▶ [EXERCISE AIM] Go through the records and copy each line where the word "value" occurs.
▬▬▬▬▬▬▬▬▬▬
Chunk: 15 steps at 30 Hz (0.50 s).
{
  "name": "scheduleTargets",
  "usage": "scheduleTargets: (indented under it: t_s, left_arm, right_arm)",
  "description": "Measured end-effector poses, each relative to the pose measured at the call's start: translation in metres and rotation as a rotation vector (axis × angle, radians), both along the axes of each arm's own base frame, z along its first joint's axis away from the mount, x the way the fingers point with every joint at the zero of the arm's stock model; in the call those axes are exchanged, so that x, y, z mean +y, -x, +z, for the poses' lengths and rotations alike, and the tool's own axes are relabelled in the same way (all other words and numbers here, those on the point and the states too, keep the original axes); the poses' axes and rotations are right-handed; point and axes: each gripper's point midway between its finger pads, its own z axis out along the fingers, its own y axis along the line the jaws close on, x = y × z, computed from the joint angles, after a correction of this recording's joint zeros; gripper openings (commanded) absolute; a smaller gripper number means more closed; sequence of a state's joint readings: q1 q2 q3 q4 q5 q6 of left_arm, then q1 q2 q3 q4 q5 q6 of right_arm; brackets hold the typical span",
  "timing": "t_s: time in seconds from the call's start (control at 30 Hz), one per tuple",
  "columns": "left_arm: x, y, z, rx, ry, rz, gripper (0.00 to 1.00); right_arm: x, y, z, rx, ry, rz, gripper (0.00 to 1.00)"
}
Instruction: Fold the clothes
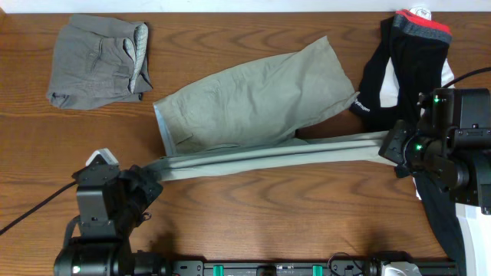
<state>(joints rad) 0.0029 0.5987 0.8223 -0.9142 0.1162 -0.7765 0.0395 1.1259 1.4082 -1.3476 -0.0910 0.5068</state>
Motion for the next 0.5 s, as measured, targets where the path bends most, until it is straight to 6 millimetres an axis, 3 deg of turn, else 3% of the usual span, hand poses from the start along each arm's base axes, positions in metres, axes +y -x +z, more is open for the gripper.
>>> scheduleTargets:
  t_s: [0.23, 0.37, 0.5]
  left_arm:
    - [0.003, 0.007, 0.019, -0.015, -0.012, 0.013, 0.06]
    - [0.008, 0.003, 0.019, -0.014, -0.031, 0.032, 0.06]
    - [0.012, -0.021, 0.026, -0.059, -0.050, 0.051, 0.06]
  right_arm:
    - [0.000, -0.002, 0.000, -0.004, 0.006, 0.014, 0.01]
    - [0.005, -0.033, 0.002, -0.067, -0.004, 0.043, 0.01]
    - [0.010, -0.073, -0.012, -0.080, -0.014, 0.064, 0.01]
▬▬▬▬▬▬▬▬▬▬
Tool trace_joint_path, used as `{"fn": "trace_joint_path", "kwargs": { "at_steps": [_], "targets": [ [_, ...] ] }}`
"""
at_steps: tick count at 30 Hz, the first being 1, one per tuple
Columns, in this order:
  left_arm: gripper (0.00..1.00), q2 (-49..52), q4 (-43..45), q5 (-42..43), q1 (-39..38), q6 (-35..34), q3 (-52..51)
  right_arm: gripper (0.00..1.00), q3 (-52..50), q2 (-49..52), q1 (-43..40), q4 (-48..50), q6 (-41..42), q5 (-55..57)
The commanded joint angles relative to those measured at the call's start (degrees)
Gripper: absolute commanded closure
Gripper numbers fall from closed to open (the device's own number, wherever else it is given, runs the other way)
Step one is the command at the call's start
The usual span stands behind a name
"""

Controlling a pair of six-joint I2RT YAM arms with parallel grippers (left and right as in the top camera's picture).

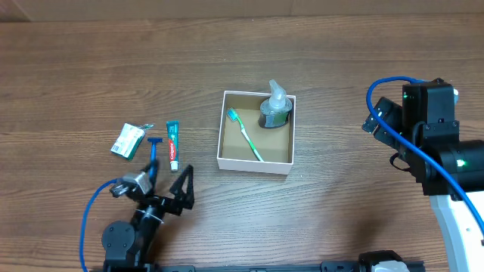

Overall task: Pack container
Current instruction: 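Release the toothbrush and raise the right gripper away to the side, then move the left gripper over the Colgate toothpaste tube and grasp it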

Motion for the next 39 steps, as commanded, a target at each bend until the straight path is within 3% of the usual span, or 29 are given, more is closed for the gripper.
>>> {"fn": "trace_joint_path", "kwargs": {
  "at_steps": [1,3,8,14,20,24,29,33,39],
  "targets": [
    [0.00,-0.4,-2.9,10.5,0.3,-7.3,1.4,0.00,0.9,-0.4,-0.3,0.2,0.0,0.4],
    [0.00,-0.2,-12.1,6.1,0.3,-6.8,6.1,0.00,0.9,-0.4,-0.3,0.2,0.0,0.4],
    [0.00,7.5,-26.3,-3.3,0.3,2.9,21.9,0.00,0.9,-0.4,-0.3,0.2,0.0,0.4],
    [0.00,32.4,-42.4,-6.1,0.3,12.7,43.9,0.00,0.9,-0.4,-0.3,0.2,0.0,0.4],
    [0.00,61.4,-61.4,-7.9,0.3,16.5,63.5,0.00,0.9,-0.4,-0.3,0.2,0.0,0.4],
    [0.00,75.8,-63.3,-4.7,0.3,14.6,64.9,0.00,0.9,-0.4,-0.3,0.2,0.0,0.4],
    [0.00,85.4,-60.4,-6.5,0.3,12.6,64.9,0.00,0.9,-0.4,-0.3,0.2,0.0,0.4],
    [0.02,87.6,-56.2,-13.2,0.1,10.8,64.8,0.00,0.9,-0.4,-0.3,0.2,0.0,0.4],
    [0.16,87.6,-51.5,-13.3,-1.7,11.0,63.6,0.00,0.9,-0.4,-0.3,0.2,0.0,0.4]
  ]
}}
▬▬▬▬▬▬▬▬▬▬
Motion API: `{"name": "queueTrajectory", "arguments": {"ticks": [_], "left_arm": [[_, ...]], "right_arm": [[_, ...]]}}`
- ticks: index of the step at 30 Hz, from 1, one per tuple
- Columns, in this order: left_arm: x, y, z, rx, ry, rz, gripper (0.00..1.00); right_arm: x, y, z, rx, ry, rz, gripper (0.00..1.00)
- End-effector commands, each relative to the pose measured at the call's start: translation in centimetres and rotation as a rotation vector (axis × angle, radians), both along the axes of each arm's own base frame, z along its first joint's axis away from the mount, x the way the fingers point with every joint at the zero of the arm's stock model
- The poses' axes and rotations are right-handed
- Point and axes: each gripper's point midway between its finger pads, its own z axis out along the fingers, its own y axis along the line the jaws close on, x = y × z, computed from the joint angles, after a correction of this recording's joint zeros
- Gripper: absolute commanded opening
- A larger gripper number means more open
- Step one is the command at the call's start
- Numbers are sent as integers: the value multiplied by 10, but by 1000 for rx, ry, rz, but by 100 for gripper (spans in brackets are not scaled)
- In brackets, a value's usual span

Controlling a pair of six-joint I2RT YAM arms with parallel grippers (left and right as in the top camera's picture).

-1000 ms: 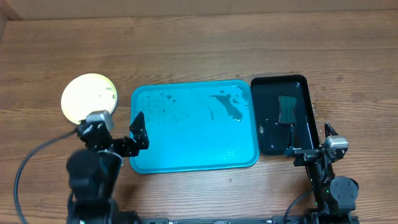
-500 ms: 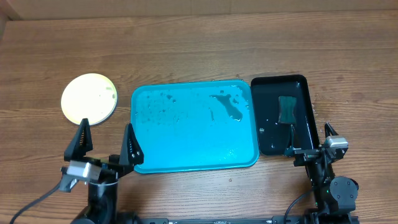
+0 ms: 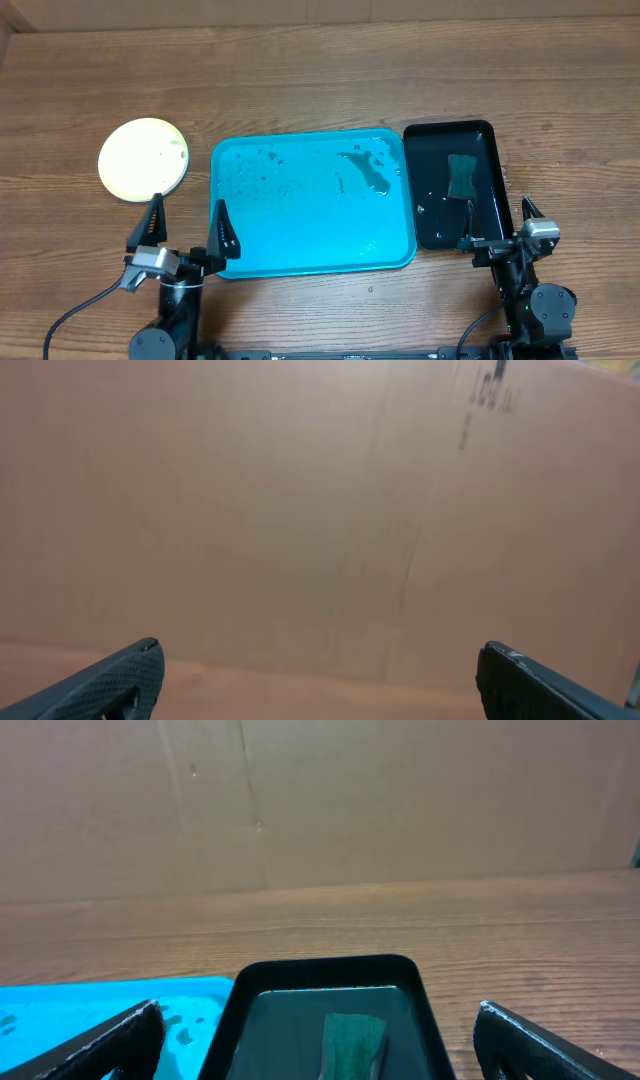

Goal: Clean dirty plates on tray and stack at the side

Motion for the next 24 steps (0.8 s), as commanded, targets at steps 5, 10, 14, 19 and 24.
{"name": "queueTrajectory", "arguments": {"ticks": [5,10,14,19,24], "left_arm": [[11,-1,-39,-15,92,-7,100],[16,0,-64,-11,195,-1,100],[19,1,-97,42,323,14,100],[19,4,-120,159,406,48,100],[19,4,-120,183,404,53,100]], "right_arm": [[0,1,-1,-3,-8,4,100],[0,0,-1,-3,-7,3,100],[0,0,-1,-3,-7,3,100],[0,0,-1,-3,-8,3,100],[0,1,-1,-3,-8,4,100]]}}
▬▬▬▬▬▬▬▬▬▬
▶ [TASK ANSWER]
- Numbers are sent as integers: the value multiplied by 10, but by 1000 for rx, ry, rz, but by 100 for gripper (spans in brackets are not scaled)
- In brackets, a value's usual span

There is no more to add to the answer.